Cruzó la puerta, penetrando en el ambiente cerrado e irrespirable del pequeño dormitorio, cuyo olor a sangre y miedo le infundió repugnancia.
Su casa, en las montañas de Sighisoara, dentro del recinto amurallado de la ciudad, distaba mucho de ser la que merecía. Estaba al lado de la puerta principal, junto al sofocante bullicio de la plaza, pegada a un callejón que apestaba a deshechos humanos. Su séquito de diez hombres, meramente ceremonial, hacía de Vlad un simple funcionario, aunque con cierto lustre. Era el gobernador militar de Transilvania, cuando su autoridad, en principio, habría debido extenderse a toda Valaquia.
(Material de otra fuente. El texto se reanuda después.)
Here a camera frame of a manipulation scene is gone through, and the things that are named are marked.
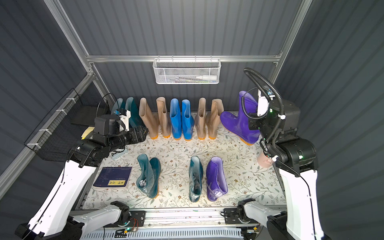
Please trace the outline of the dark green boot back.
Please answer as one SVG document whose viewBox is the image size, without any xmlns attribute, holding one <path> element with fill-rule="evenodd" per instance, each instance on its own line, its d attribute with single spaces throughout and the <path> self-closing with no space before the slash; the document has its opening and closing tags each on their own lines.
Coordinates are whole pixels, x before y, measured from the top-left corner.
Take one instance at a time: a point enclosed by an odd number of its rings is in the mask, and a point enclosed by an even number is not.
<svg viewBox="0 0 384 240">
<path fill-rule="evenodd" d="M 139 116 L 139 109 L 133 97 L 129 97 L 126 99 L 125 110 L 127 112 L 129 111 L 131 114 L 129 118 L 129 124 L 132 128 L 136 128 L 138 126 L 145 126 L 141 117 Z"/>
</svg>

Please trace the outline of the beige rain boot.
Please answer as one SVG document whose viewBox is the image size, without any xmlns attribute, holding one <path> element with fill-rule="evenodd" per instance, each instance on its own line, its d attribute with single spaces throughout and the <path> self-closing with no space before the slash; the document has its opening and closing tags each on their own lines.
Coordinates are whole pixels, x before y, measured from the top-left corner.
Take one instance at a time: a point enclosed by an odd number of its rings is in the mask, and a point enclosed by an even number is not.
<svg viewBox="0 0 384 240">
<path fill-rule="evenodd" d="M 153 140 L 157 139 L 159 135 L 160 122 L 150 109 L 146 98 L 140 99 L 139 116 L 141 117 L 145 126 L 148 128 L 150 138 Z"/>
<path fill-rule="evenodd" d="M 165 97 L 158 97 L 156 99 L 158 117 L 164 138 L 169 138 L 172 133 L 171 120 L 166 106 Z"/>
<path fill-rule="evenodd" d="M 195 117 L 195 127 L 197 131 L 197 136 L 199 140 L 204 140 L 206 138 L 206 99 L 199 99 L 199 106 L 197 115 Z"/>
<path fill-rule="evenodd" d="M 215 139 L 218 134 L 218 127 L 221 123 L 220 116 L 224 112 L 224 105 L 221 99 L 213 99 L 211 111 L 207 115 L 208 135 L 210 139 Z"/>
</svg>

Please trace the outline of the purple front boot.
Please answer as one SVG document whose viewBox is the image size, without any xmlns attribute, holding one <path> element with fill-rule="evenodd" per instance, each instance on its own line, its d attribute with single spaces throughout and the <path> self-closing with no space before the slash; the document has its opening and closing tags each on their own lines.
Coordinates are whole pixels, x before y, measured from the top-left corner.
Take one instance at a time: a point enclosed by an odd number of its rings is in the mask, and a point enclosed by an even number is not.
<svg viewBox="0 0 384 240">
<path fill-rule="evenodd" d="M 219 197 L 228 193 L 228 185 L 224 173 L 223 160 L 219 157 L 212 157 L 206 170 L 207 197 L 215 202 Z"/>
<path fill-rule="evenodd" d="M 255 114 L 258 110 L 258 103 L 255 98 L 246 91 L 239 92 L 239 111 L 235 116 L 230 112 L 222 112 L 220 115 L 223 126 L 230 132 L 237 135 L 247 145 L 255 144 L 260 136 L 260 131 L 250 130 L 248 124 L 248 117 L 244 114 L 242 108 L 242 97 L 245 98 L 245 108 L 248 113 Z"/>
</svg>

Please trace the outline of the dark green front boot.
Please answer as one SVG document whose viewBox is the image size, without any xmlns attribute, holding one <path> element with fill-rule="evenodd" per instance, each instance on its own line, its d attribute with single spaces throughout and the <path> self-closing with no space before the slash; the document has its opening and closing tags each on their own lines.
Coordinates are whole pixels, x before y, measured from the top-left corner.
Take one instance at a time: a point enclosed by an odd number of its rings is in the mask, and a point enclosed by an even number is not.
<svg viewBox="0 0 384 240">
<path fill-rule="evenodd" d="M 159 192 L 159 177 L 161 173 L 161 163 L 159 159 L 152 158 L 149 160 L 146 154 L 137 157 L 141 168 L 141 175 L 136 181 L 139 190 L 147 195 L 148 198 L 154 199 Z"/>
<path fill-rule="evenodd" d="M 196 203 L 202 194 L 203 165 L 197 156 L 191 157 L 189 167 L 189 198 Z"/>
</svg>

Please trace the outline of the blue rain boot front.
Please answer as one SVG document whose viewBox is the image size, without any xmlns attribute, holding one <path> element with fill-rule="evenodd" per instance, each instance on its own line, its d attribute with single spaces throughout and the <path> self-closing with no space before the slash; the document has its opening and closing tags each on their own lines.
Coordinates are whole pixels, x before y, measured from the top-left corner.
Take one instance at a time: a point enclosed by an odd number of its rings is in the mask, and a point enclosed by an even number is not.
<svg viewBox="0 0 384 240">
<path fill-rule="evenodd" d="M 182 137 L 182 117 L 179 100 L 176 98 L 171 100 L 170 118 L 173 137 L 175 140 L 180 140 Z"/>
</svg>

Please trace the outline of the blue rain boot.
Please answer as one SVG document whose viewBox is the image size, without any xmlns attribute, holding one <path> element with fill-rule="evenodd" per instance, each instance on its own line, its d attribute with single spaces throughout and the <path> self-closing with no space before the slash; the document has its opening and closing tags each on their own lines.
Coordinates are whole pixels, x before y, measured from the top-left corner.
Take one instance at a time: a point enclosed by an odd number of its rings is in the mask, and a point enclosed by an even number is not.
<svg viewBox="0 0 384 240">
<path fill-rule="evenodd" d="M 189 100 L 182 100 L 182 130 L 184 139 L 190 141 L 193 137 L 194 118 L 191 112 L 191 103 Z"/>
<path fill-rule="evenodd" d="M 170 118 L 173 137 L 175 140 L 180 140 L 182 137 L 182 117 L 179 100 L 176 98 L 171 100 Z"/>
</svg>

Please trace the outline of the blue rain boot back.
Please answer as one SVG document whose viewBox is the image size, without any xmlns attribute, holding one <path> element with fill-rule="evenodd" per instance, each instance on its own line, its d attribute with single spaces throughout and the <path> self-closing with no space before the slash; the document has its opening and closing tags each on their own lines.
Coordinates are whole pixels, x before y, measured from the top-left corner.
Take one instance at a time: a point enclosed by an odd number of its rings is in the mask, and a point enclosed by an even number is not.
<svg viewBox="0 0 384 240">
<path fill-rule="evenodd" d="M 191 112 L 191 103 L 189 100 L 182 100 L 182 130 L 184 139 L 190 141 L 193 137 L 194 118 Z"/>
</svg>

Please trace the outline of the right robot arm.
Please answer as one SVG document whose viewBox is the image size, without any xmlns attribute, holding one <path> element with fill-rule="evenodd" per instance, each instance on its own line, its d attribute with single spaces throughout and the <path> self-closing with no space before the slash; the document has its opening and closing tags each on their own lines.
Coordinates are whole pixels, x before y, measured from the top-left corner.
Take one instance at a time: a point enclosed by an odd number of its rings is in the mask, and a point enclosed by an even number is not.
<svg viewBox="0 0 384 240">
<path fill-rule="evenodd" d="M 238 214 L 241 221 L 255 220 L 266 227 L 274 240 L 328 240 L 318 211 L 317 153 L 310 141 L 297 135 L 300 112 L 292 102 L 273 99 L 264 117 L 249 120 L 249 127 L 261 132 L 260 159 L 279 169 L 287 210 L 279 212 L 246 199 L 239 202 Z"/>
</svg>

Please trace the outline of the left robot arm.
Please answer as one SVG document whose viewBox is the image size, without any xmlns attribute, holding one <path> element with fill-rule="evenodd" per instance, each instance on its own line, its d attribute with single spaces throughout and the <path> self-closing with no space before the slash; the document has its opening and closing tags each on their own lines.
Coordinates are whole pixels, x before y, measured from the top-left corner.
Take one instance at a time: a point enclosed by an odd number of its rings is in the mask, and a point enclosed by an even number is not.
<svg viewBox="0 0 384 240">
<path fill-rule="evenodd" d="M 77 141 L 45 202 L 28 223 L 16 228 L 16 236 L 23 240 L 79 240 L 109 224 L 126 226 L 131 219 L 130 208 L 119 201 L 83 217 L 71 217 L 70 211 L 90 176 L 110 152 L 144 142 L 148 132 L 146 127 L 138 126 L 115 135 L 91 132 Z"/>
</svg>

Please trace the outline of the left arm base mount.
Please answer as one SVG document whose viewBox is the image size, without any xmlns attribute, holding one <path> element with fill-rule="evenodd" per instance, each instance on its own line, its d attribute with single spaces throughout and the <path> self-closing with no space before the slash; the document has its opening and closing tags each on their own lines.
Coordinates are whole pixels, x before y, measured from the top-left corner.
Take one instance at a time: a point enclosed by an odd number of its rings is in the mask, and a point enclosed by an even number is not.
<svg viewBox="0 0 384 240">
<path fill-rule="evenodd" d="M 125 211 L 123 212 L 123 216 L 119 217 L 116 223 L 108 224 L 106 227 L 142 227 L 146 219 L 146 213 L 146 211 Z"/>
</svg>

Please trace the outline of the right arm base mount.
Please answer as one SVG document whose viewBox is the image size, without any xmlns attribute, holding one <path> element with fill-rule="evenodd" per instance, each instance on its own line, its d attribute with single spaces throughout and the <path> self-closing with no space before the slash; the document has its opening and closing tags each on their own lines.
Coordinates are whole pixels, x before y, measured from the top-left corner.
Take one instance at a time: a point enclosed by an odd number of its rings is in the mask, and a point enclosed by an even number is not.
<svg viewBox="0 0 384 240">
<path fill-rule="evenodd" d="M 244 211 L 239 210 L 238 208 L 224 208 L 220 214 L 224 217 L 227 225 L 259 224 L 256 220 L 246 217 Z"/>
</svg>
De ahí, quizá, la maldición de una hija, otro insulto a su honor. Vlad era miembro de la Orden del Dragón, personalmente sancionada por el Papa. Debería haber sido el voivoda, el príncipe guerrero, pero el trono lo ocupaba su hermano, mientras él ejercía de gobernador de los sajones que usurpaban sus tierras.
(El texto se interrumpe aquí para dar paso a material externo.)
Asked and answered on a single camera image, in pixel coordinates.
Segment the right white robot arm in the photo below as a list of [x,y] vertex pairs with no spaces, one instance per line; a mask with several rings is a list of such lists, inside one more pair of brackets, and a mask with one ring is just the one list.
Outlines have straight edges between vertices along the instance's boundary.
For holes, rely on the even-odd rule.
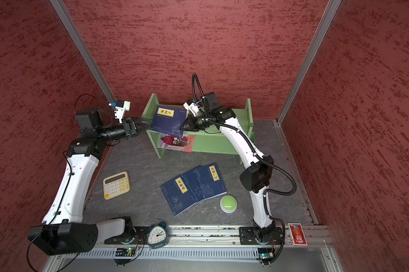
[[180,129],[204,130],[214,125],[231,142],[245,167],[240,175],[243,187],[249,192],[253,205],[254,237],[266,244],[275,234],[276,225],[269,215],[269,201],[265,190],[269,188],[272,167],[271,156],[265,156],[245,134],[233,110],[217,109],[205,114],[204,110],[188,109],[187,119]]

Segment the pink illustrated book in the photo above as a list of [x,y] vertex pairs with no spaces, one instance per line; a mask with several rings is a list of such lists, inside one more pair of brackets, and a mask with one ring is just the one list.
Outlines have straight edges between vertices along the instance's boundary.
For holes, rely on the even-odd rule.
[[157,148],[163,150],[180,151],[183,153],[191,153],[194,145],[195,135],[183,137],[162,134]]

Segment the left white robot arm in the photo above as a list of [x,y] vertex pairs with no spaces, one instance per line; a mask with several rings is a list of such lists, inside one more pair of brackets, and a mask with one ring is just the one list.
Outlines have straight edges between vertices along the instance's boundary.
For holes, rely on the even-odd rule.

Pronto haría gala con ellos de su honor, a punta de espada.
Vasilissa, empapada en sudor, gemía en la cama. Seguro que era de ella la debilidad que había echado raíces en su vientre. Viéndola tan poco principesca, en actitud y aspecto, Vlad tuvo náuseas.
La nodriza levantó un pequeño monstruo de cara roja, que no paraba de chillar. Para una niña, Vlad no tenía nombres. Seguro que Vasilissa querría bautizarla en homenaje a su familia, pero Vlad odiaba a la realeza moldava de la que descendía su mujer, por no haberlo hecho medrar políticamente. Su propio nombre, Vlad, ya se lo había puesto a su bastardo. Llamaría igual a su hija.
«Ladislava», declaró. Era una forma femenina de Vlad. Un diminutivo. Un disminuido. Si Vasilissa quería un nombre fuerte, que le diera un varón. «Recemos por que sea hermosa y nos sirva de algo», dijo.
La bebé berreó con más fuerza.
Los reales pechos de Vasilissa eran demasiado importantes para dar de mamar. La nodriza esperó a que Vlad se marchase para acercar a la bebé a sus tetas de plebeya. Madre reciente de un varón, aún le quedaba mucha leche. Sorprendida por la ferocidad con la que succionaba la pequeña, ella también rezó: Que sea fuerte. Que sea astuta. Miró a la princesa de quince años, bella y delicada como las primeras flores de la primavera, ahora, marchita y rota en la cama.
Y que sea fea.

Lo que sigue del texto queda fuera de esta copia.